= Studio Tamani =

Studio Tamani is a media outlet in Mali that broadcasts radio programs in 5 languages, articles and podcasts online and via social networks. Studio Tamani is based in the Maison de la Presse (Press Centre) in Bamako. It is a joint initiative of Mali’s main community radio network URTEL, “peace media” specialist Fondation Hirondelle, Sweden, Switzerland and the European Union. The programs are produced by a team of 60 Malian journalists, with an editorial staff in Bamako and 35 correspondents across the country.

Studio Tamani has emerged as a "voice of reason" and trusted source for local, national, regional West-African and International news outlets for daily news, updates on terrorist attacks as well as stability and progress on the Algiers Peace Accord in Mali. Broadcasting from this war-torn country’s capital, Studio Tamani has received respect in foreign policy circles for bringing implacable enemies together for dialogue, and has been cited by international organizations such as UNESCO as an example of the importance of reaching people in their local languages to be a viable platform for dialogue among disparate groups.

Studio Tamani was founded during the Malian civil war with the goal of producing high-quality news and debate programs, and has been said to have transformed Mali’s media landscape. In a vast country with isolated populations where only one third of the adults are literate, many local languages are spoken, and internet access is still sparse in rural areas, radio is the most available source of news and information for all. Everybody listens to at least one of the country’s plethora of radio stations. Tamani stands out it's fact-based reporting, interviews of locals who have witnessed first-hand terrorist attacks and intimidation from armed groups, as well as for hosting high-level political figures, broken major stories, aired unprecedented debates on controversial topics like female genital mutilation, and become one of the most widely listened-to and respected radio stations.

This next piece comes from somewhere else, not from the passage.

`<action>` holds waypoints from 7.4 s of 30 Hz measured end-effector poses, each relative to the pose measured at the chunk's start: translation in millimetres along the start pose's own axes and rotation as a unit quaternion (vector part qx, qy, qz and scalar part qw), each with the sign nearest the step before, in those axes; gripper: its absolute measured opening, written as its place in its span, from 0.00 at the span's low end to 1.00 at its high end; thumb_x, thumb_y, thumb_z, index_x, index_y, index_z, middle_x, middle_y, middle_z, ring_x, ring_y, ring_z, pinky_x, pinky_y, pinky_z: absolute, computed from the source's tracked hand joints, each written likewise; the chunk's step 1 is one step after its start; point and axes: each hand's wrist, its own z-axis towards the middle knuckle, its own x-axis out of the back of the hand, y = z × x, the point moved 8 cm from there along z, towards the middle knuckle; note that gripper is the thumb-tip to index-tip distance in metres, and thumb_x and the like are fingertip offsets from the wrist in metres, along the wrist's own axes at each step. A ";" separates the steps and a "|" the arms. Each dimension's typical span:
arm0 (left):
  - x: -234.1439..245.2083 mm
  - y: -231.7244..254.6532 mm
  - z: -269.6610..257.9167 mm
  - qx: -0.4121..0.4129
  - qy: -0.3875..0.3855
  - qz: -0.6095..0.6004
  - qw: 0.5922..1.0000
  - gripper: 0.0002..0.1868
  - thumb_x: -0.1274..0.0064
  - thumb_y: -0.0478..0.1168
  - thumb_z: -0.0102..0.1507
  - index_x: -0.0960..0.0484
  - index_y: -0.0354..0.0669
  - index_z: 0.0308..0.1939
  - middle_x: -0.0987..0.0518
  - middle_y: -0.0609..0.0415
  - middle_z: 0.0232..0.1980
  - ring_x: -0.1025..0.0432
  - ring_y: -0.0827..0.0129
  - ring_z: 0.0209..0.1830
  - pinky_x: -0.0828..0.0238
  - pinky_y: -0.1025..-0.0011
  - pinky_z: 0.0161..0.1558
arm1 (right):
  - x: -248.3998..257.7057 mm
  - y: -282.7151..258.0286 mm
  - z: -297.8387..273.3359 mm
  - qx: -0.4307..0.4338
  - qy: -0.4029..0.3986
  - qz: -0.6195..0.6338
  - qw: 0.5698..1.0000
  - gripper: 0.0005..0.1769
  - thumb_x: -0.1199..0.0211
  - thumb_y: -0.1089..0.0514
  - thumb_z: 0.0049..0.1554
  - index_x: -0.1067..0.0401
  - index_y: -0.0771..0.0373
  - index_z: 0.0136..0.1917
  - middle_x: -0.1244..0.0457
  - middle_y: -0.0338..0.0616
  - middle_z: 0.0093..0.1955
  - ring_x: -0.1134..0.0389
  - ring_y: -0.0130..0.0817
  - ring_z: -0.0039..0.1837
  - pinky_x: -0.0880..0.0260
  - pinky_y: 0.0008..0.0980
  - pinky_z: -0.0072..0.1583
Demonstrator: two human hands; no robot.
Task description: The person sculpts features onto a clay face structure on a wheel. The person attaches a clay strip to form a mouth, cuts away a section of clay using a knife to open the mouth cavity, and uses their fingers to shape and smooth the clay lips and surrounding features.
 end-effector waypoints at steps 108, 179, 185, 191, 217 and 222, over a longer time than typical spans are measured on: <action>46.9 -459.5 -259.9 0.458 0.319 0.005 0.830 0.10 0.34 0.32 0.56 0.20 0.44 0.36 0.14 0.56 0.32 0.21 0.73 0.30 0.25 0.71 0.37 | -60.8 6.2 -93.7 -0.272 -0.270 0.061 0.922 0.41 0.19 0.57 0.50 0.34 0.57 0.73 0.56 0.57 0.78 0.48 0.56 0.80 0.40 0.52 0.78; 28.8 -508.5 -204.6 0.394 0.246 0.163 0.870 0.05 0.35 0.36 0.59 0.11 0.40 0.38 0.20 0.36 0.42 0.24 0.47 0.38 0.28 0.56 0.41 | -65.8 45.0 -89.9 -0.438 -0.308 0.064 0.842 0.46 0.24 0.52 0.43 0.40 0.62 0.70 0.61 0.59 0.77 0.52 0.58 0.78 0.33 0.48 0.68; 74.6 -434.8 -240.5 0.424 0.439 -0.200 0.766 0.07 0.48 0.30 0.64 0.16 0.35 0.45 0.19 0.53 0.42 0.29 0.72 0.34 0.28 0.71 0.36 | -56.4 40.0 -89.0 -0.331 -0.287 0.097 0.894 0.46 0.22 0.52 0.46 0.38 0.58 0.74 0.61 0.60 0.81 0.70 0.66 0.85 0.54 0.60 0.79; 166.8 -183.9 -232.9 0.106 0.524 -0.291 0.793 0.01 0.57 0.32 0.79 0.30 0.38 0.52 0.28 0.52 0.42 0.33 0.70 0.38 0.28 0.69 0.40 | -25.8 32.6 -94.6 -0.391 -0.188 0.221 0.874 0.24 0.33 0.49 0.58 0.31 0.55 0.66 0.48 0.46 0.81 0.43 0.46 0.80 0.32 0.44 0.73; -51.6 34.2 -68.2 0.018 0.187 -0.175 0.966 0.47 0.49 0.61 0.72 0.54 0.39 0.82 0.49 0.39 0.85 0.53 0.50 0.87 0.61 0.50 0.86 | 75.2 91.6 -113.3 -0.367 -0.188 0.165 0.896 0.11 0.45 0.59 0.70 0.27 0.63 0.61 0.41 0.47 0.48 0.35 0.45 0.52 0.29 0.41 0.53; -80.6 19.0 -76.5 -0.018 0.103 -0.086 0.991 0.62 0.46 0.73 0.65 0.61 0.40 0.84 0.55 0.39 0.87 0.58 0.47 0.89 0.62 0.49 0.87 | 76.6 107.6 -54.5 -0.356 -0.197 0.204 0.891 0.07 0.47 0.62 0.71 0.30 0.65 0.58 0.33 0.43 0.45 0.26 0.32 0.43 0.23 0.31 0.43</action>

The name "Tamani" is the name of a small djembe drum popular in Malian musical heritage, and serves as a positive image for this project focused on facilitating and promoting dialogue between all Malians.

One of Studio Tamani stated objectives is to produce news bulletins and other radio programs designed to help strengthen peace and reconciliation in Mali. Studio Tamani’s programming is broadcast by 24 partner radio stations throughout the country. A network of community radio stations also partners with Studio Tamani, broadcasting programs for two hours a day throughout Mali in French, Bambara, Sonrhaï, Tamashek and Peulh.

Many of Studio Tamani's journalists have been trained abroad and have been featured in international forums to improve the knowledge and understanding of the complexity of the security and political situations in Mali and have assisted the international community in further understanding the complexity of Mali and why the stability of the country is under constant threat. Studio Tamani has been featured as a voice of reason for daily news, humanitarian issues and peace building by the Malian and international press.

While events in war torn country indicate that the threat of war is ever present in Mali, Studio Tamani's team of journalists have been known to push for dialogue between all groups in the conflict.

Studio Tamani has apps for download on several mobile platforms, including Google Play.